CALORIMETER EXPERIMENTS and CALCULATION of ENERGY TRANSFER in CHEMICAL REACTIONS

PART D Exothermic and Endothermic Energy Changes – Chemical Energetics  Methods of determining energy transfers and calculation of energy changes from calorimetric data

6(a) The basic principles of calorimetry - introduction

6(b) A simple calorimeter

Method for measuring the energy change for: 6c(i) Energy change for a neutralisation

6c(iv) Precipitation reactions

7

7.2 The energy change calculation for fuel combustion

7.3 The energy change calculation for neutralisation

7.4 The energy change calculation for a metal displacement reaction

What next? Associated Pages

6. The experimental determination of energy changes using simple calorimeters

(a) The basic principles of calorimetry -introduction

Introduction

It is not difficult to measure the quantity of energy released or absorbed in a chemical reaction if it happens in solution.

e.g. mixing two solutions of soluble substances or adding a solid to a solution, and the mixing causes a reaction to happen. All you do is accurately measured quantities of reactants, mix them in a calorimeter (diagram on right), take the temperature of the reactants at the start and of the products at the end of the reaction.

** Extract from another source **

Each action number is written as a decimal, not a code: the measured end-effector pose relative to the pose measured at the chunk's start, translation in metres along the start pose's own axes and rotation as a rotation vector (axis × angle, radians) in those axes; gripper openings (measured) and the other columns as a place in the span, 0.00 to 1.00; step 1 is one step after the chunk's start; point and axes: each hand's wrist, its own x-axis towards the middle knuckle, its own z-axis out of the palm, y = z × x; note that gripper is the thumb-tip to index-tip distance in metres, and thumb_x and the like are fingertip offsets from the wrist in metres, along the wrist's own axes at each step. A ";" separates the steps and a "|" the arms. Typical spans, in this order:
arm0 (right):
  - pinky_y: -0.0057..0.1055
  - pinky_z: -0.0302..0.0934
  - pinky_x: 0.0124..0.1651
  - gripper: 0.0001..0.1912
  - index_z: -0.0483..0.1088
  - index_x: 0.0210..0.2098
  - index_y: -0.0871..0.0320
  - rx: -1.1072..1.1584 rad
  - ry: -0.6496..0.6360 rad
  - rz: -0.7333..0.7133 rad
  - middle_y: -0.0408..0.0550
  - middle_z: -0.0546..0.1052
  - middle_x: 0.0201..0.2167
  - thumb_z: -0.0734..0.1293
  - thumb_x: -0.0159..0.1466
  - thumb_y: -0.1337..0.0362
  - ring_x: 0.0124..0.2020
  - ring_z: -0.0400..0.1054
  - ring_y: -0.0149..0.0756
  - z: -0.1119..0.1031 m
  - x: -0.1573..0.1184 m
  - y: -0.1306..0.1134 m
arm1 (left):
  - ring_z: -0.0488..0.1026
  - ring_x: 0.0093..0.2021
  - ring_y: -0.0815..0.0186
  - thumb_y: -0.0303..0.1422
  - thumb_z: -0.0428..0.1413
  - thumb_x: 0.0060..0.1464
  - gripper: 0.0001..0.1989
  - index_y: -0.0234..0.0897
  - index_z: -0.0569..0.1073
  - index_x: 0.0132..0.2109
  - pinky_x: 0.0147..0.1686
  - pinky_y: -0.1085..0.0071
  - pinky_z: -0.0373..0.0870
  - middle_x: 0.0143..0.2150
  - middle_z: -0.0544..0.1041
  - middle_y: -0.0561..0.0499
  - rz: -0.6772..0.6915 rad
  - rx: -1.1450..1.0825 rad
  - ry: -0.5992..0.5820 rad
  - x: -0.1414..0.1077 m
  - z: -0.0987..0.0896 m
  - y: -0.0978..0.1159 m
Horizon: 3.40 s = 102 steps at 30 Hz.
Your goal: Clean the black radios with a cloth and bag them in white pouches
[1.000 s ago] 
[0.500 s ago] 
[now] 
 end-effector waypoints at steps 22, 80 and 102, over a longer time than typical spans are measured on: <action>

Make sure everything starts at the same temperature - fair test point.

The quantities of chemicals used and temperature change can be used to measure the energy change.

One of the biggest sources of error is losing heat to the surroundings (if exothermic) or absorbing heat from the surroundings (endothermic).

This is why you use an insulated calorimeter - with careful working, you can get quite accurate results by using an insulated polystyrene cup - diagram below right.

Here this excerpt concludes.